Los primeros en negociar fueron Francia, Alemania y Reino Unido en 2002, con enorme escepticismo por parte de la Casa Blanca de Bush, entonces plenamente controlada por los halcones neocons. El programa iraní de enriquecimiento de uranio, sobre el papel destinado a la industria civil, servía también para la producción del plutonio que se necesita para el arma nuclear. No tenía sentido que Estados Unidos se mantuviera al margen, según percibió muy pronto el secretario de Estado, Colin Powell. La incorporación a las conversaciones fue una decisión que tomó, ya en el segundo mandato de Bush, la nueva jefa de la diplomacia Condoleezza Rice, animada por Javier Solana, entonces negociador europeo con Teherán.
El acuerdo, alcanzado en 2015, no fue cosa de Barack Obama y sus dos secretarios de Estado, Hillary Clinton y John Kerry, sino de largos años de esfuerzos europeos y estadounidenses, de republicanos y demócratas, para evitar que un país tan estratégico se hiciera con el arma nuclear y animara la proliferación especialmente en Oriente Próximo, o provocara una nueva guerra, que sería, con Irak y Afganistán, el tercer frente abierto por Washington en la región. Incorporar a Irán a la comunidad internacional, aislado desde 1979 y sometido a un duro régimen de sanciones, se antojaba una tarea de trascendencia similar a la apertura a China por parte de Kissinger y Nixon en la década de los setenta.

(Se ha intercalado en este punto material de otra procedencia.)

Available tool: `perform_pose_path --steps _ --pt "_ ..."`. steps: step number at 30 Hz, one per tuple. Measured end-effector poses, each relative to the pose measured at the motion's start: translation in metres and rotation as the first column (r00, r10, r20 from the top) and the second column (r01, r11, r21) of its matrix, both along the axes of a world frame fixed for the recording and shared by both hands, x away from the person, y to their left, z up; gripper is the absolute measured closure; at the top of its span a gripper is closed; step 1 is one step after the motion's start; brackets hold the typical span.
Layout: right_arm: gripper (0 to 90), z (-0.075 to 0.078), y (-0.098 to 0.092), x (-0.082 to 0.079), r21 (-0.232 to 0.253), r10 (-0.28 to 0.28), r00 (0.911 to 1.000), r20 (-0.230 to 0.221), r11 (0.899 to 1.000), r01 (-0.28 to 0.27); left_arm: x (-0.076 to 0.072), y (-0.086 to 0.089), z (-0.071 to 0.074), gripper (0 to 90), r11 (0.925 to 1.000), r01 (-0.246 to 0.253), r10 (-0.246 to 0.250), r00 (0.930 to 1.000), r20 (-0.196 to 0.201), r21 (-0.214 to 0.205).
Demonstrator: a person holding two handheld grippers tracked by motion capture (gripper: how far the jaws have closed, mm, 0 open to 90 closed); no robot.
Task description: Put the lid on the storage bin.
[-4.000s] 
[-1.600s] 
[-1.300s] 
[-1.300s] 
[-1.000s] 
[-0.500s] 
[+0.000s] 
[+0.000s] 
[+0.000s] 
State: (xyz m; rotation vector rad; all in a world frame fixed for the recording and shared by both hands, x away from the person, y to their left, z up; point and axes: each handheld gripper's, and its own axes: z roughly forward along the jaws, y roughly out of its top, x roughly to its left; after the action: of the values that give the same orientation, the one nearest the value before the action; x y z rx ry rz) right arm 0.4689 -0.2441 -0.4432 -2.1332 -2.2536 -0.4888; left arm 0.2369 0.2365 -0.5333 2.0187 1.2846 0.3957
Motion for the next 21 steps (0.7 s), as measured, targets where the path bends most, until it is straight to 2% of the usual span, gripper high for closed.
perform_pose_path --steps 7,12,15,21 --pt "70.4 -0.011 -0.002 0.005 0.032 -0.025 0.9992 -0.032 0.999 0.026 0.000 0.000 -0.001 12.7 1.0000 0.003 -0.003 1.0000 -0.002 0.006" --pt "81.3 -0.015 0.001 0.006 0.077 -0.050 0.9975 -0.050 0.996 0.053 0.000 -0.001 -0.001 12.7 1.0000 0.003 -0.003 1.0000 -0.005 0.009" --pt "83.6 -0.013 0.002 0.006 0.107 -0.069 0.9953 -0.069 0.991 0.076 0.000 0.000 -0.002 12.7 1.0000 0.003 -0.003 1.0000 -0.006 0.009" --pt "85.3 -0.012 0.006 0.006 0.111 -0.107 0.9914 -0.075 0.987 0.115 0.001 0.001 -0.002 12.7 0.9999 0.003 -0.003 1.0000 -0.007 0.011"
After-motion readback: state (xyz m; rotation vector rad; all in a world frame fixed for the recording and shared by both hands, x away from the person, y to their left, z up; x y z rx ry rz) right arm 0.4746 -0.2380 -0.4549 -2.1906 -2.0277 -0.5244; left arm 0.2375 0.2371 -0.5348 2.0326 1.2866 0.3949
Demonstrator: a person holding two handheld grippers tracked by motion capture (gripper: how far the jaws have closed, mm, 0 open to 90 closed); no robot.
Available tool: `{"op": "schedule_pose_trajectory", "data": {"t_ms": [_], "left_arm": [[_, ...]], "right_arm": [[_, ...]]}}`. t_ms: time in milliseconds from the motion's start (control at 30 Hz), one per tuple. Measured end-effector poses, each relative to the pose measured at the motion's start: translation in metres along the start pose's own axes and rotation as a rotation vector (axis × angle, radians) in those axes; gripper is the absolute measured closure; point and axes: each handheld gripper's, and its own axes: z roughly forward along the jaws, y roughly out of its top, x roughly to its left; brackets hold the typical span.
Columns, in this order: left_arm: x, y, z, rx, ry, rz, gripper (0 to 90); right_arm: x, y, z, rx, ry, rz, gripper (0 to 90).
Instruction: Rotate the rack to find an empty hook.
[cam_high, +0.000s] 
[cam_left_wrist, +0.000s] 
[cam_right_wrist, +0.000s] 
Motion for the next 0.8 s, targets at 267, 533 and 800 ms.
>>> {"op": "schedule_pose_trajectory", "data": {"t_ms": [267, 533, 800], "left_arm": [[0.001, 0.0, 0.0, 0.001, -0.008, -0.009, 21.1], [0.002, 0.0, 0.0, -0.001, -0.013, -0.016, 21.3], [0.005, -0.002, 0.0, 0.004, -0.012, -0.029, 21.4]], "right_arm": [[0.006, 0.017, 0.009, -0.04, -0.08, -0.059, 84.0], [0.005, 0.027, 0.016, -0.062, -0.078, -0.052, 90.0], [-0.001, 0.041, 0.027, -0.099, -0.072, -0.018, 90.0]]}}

La negociación empezó sin ritmo ni perspectiva bajo la presidencia del radical Mahmud Ahmadineyad, y tomó brío y velocidad gracias a la victoria en 2013 del actual presidente Hasan Rohani. La fórmula adoptada combinó una diplomacia multilateral paciente con un severo régimen de sanciones, a la que se añadía la eventualidad de represalias militares en caso de un retroceso flagrante o un engaño: “Todas las opciones están sobre la mesa” era una de las frases más repetidas entonces. Pero nada hubiera sido posible sin la negociación bilateral y secreta facilitada por el sultán Qabus de Omán y encabezada por el subsecretario de Estado, William Burns, exembajador en Moscú y Amán. Burns ha sido el minucioso cronista de su desarrollo en las memorias de reciente publicación, tituladas The Back Channel (Elcanal de atrás, subtituladas Una memoria de la diplomacia americana y el caso en favor de su renovación). El canal de atrás estaba pensado para ocultarse ante el primer ministro israelí, Benjamín Netanyahu, partidario de la vía militar, que consideraba las conversaciones una traición y ahora ha podido convencer a Trump para romper el acuerdo.
Para Burns, probablemente el mejor diplomático de la reciente historia estadounidense, el pacto fue el mayor éxito de la política medio oriental de Obama y su destrucción la expresión de “un peligroso desinterés hacia la diplomacia”. Y ya se sabe que cuando no se gasta en diplomacia, hay que gastar más en munición, tal como dijo el exsecretario de Defensa Jim Mattis, el único que ha cantado las cuarenta a Trump, el emperador del caos.